Longest string challenge

From Rosetta Code
Revision as of 21:18, 6 September 2011 by rosettacode>Glennj (→‎{{header|Tcl}}: tweak the output for the empty input case)
Longest string challenge is a draft programming task. It is not yet considered ready to be promoted as a complete task, for reasons that should be found in its talk page.

Note: This task description was recently changed to following discussions on the talk page about intent, the nature of restrictions, and applicability. The new task should not invalidate any solutions and provides additional guidance and flexibility.


Background

This problem and challenge is inspired by one that used to be given as a challenge to students learning Icon.

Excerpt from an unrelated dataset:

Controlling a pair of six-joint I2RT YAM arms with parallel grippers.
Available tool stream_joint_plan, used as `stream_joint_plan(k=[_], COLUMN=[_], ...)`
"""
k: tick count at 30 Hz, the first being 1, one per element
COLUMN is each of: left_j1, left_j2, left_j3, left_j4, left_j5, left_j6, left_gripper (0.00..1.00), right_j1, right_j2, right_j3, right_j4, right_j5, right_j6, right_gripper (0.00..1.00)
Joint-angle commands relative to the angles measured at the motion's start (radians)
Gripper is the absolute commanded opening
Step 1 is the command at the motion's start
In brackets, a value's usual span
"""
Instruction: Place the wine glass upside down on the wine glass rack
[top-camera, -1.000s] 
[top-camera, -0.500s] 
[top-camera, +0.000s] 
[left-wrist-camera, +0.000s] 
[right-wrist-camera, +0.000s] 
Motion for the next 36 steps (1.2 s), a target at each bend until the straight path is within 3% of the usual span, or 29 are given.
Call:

It was intended to be tried in Icon and another language the student was familiar with. The basic problem is quite simple the challenge and fun part came through the introduction of restrictions. Experience has shown that the original restrictions required some adjustment to bring out the intent of the challenge and make it suitable for Rosetta Code.
The original programming challenge and some solutions can be found at Unicon Programming TWiki / Longest Strings Puzzle. (See notes on talk page if you have trouble with the site).

Basic problem statement:

Write a program that reads lines from standard input and, upon end of file, writes the longest line to standard output.
If there are ties for the longest line, the program writes out all the lines that tie.
If there is no input, the program should produce no output.

Original list of restrictions:

1. No comparison operators may be used.
2. No arithmetic operations, such as addition and subtraction, may be used.
3. The only datatypes you may use are integer and string. In particular, you may not use lists.

An additional restriction became apparent in the discussion.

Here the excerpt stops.